Vinay Bhagat

Vinay Bhagat is Founder & CEO of TrustRadius, which he describes as a Yelp for business software.

 Editor’s Note: Learning how to navigate an increasingly complex marketing technology landscape is something that continues to challenge many marketers. Tag management helps brands easily deploy, manage and integrate their disparate applications and data, but what about the front end of that process – the technology selection process? According to a recent report by Tealium and the CMO Council, entitled “Quantify How Well You Unify: The Business Impact of Marketing Technology Integration,” 48 percent of senior marketers said “Selecting the Right Technologies” was one of their core technology challenges. Today, we look at a company that helps business and IT professionals make smarter decisions about choosing the right solutions for their organizations. TrustRadius, founded last year in Austin, Texas, uses crowd-sourcing technology to deliver comprehensive peer-based product reviews and analysis reports that have traditionally been the domain of industry analyst firms. We invited Vinay Bhagat, founder and CEO of TrustRadius, to answer a few of our questions.

1. Tell us about TrustRadius—what it does and the core audience.

TrustRadius is like a curated Yelp for business software, or a community-based alternative to technology analysts like Gartner and Forrester. We help professionals make informed, confident software-selection decisions through: 1) crowd-sourcing real user reviews; 2) enabling peer-to-peer communication; and 3) authoring sector analyses and buyer’s guides for marketing automation, digital analytics, A/B testing, and more.

We believe that business software is a strategic purchase—you need to not only trust a review, but also understand the person’s context and hear a fair amount of detail about how a product performs on different dimensions. A typical review on TrustRadius is over 400 words, and some extend into the thousands. All of our reviews are structured—we ask a series of questions to guide a reviewer. Basic reviews consist of seven questions. Reviews can be updated and augmented at any time and our library contains about 100 different questions that people can opt to answer. Here’s a great example.

2.   What is your background and how did you get the idea for the company? What was broken?

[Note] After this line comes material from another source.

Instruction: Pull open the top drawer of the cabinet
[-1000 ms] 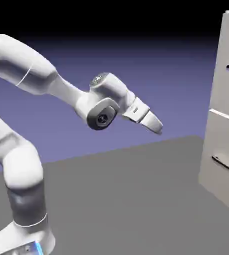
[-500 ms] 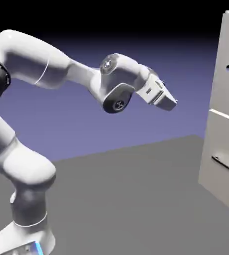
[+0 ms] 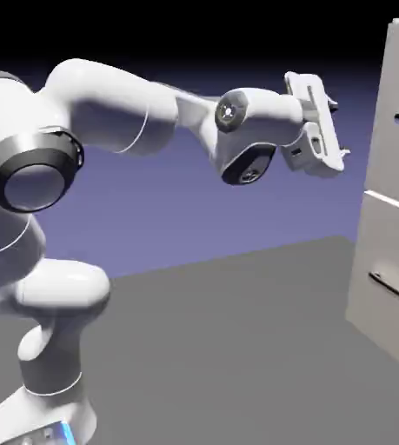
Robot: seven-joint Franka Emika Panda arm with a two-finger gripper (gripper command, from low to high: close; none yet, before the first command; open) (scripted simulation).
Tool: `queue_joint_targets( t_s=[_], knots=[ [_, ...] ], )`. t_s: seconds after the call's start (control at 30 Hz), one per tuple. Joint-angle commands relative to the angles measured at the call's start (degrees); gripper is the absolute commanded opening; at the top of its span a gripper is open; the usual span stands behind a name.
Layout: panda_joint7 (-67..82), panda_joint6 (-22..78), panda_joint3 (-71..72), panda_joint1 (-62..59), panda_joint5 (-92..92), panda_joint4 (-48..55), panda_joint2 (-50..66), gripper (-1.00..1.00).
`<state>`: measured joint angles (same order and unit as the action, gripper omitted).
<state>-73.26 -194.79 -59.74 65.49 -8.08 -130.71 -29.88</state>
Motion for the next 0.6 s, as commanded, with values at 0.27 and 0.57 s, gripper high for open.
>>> queue_joint_targets(
  t_s=[0.27,0.57],
  knots=[
    [-8.89,-5.99,-17.23,18.69,-2.33,8.74,0.8,0.0],
    [-17.77,-11.99,-34.46,37.38,-4.66,17.48,1.6,0.0]
  ],
)
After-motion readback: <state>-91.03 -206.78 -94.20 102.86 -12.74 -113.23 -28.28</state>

I got the idea for TrustRadius after witnessing firsthand the experiences of successfully buying software at my last company. Before TrustRadius, I founded an SAAS company called Convio. Convio provided an SAAS online marketing/CRM platform for the nonprofit sector. We grew the company to 450 employees and $80M in revenue, went through an IPO, and were ultimately acquired for $325M. In growing the company, we bought a lot of different systems. It was always a struggle to make good decisions. We made a number of mistakes, sometimes selecting the wrong software, other times picking a bad implementation path or failing to comprehend the true cost of ownership. In one instance we bought a piece of HR software that ended up being a disaster because of a poor functional fit. We relied too much on assurances from the sales rep and vendor-supplied references. The product was, incidentally, rated very well by analysts.

As an entrepreneur, I felt there had to be a better way. I started to talk to people at other companies to see if they faced the same challenges. Everyone struggled to get good information. A few were good at networking to find answers, but it was a lot of work. Around the same time, I was buying a high-end coffee machine for my wife, and I was able to find tons of information on sites like Amazon, Costco.com, and specialized coffee-enthusiast sites. It seemed bizarre to me that I could find so much information about a consumer appliance, but virtually nothing of substance or trustworthy about business software apps.

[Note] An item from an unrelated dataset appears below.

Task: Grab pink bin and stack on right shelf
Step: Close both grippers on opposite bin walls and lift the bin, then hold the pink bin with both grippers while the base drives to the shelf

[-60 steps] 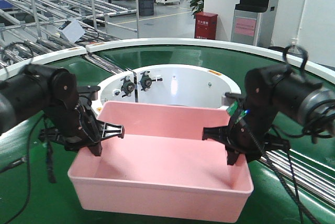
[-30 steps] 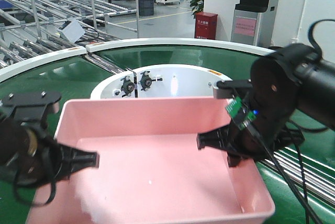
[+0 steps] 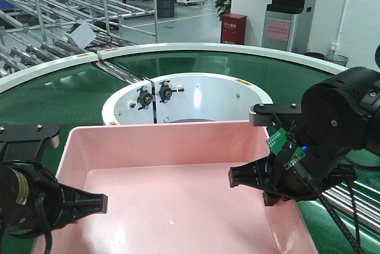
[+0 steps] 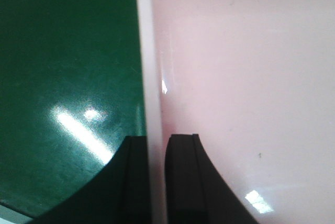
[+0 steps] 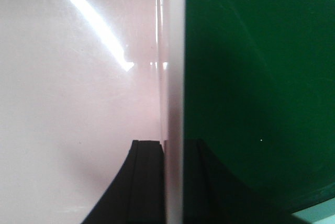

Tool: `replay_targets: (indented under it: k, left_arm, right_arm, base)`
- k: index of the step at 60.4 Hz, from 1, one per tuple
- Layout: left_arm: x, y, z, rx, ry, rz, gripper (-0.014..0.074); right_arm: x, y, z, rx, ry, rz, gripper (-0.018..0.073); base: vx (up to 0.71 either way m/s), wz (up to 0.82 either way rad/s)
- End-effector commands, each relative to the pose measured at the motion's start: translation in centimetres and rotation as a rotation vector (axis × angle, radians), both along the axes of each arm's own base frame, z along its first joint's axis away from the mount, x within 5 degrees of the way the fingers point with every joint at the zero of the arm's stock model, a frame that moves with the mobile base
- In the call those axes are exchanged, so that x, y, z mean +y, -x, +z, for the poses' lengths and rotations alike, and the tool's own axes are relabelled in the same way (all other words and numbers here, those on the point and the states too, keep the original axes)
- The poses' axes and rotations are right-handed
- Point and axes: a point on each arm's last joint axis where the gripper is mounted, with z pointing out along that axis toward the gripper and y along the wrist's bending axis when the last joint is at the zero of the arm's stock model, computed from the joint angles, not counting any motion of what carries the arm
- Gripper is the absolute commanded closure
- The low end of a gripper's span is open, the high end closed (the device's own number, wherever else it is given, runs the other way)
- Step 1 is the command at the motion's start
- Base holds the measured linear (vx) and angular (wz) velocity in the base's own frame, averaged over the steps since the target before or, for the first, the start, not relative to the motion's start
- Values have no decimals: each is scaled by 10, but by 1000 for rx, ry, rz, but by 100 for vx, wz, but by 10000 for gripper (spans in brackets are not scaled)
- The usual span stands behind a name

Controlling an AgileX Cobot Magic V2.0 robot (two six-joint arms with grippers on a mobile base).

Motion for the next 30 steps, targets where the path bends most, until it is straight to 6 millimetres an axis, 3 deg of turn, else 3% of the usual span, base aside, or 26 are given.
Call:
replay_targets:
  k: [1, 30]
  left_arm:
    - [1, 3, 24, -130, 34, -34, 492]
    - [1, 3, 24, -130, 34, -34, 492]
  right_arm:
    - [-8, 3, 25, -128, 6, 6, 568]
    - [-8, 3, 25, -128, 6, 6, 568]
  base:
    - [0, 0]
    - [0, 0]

 3.   Can you briefly explain how TrustRadius works?

We have three core types of participants: information seekers, reviewers, and vendors. Information seekers are those seeking insights about products or categories they’re evaluating. Reviewers contribute product reviews and vendors gain from exposure and in certain categories can also opt to purchase leads.

The site is free for information seekers. This is in stark contrast to analyst firms that charge hefty subscription fees for content access. If someone wants to research a product in depth, for example, read multiple reviews or comparisons, they are required to register. As they register, we ask them to rate products they know themselves. This creates a feeder channel for future product reviewers.

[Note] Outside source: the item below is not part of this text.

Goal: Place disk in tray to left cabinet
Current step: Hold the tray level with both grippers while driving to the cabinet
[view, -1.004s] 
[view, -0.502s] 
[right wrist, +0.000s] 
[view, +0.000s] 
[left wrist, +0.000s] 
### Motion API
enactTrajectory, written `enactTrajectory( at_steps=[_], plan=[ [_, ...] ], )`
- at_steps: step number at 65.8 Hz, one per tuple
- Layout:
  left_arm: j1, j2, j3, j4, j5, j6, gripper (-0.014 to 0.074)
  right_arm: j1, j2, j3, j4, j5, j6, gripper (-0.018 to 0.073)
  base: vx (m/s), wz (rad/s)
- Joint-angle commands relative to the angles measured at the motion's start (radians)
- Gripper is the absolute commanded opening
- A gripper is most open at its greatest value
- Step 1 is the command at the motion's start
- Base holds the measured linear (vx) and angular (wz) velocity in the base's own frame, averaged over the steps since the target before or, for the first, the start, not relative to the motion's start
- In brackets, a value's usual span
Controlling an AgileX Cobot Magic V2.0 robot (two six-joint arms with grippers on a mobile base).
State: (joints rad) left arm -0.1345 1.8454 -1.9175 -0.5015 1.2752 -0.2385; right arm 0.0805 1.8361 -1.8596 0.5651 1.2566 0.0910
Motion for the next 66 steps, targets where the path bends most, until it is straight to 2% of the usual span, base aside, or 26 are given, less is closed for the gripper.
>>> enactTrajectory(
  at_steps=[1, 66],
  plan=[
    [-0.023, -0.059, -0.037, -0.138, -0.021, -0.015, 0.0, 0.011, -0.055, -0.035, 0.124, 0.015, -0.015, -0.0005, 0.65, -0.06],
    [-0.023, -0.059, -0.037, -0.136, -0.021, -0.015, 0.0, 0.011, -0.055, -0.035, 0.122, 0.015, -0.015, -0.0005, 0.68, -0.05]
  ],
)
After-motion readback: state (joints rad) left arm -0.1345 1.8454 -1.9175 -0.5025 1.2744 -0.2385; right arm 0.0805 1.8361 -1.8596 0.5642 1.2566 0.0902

Reviewers can be anonymous or public. Today 80 percent of them opt to be public. All reviewers are authenticated via their LinkedIn profiles, and every review is vetted by a researcher to ensure that vendors are not posting reviews of themselves or their competitors. We reject about 3–5% of reviews that do not meet our quality standards.

Vendors are allowed to comment on their reviews, so long as they do so in a constructive and public manner. They are also allowed to encourage customers to review them. We do, however, try to maintain a healthy balance between reviews driven by vendors versus those sourced directly from us. Currently vendor-driven reviews are about 15 percent of the total reviews on our site. Vendors also have the option to syndicate review headlines to their own web site via a widget like this.

4.   What’s been the reaction among community members to the services you provide? How many reviews/products do you currently have?

We have had a tremendous reaction. There’s a real thirst for this type of content, and many people have praised the authenticity, candor, and depth of our reviews. We currently have just over 6,000 published reviews on our site, across 775 products.

We have also seen, for the most part, a very positive reaction from vendors. Our approach levels the playing field and allows smaller and international vendors to get an audience. It also helps salespeople remove objections and instill buyer confidence. Most importantly, it helps create better software matches, which helps buyers and vendors in the long run.

5.   The conversation around marketing technology has exploded. How do you see your role in helping people navigate this increasingly complex landscape?

We elected to focus on marketing technology for exactly this reason. It’s a very fast-moving and fragmented landscape and, consequently, a user-generated insight model is a great fit. Our role is to display the array of options available to help people narrow their choices based on their context, use case, ratings, etc. We then run a thorough evaluation process leveraging peer insights and conversations in order to pick the best solution. We also help people make smart implementation and contracting decisions.

Beyond user reviews, we believe curation is really important. Not everyone has the time or patience to sift through hundreds of reviews and draw their own conclusions. That’s why we’ve invested in writing comprehensive buyer’s guides.

6.   What do you see as the key to your ongoing success? What challenges must your overcome?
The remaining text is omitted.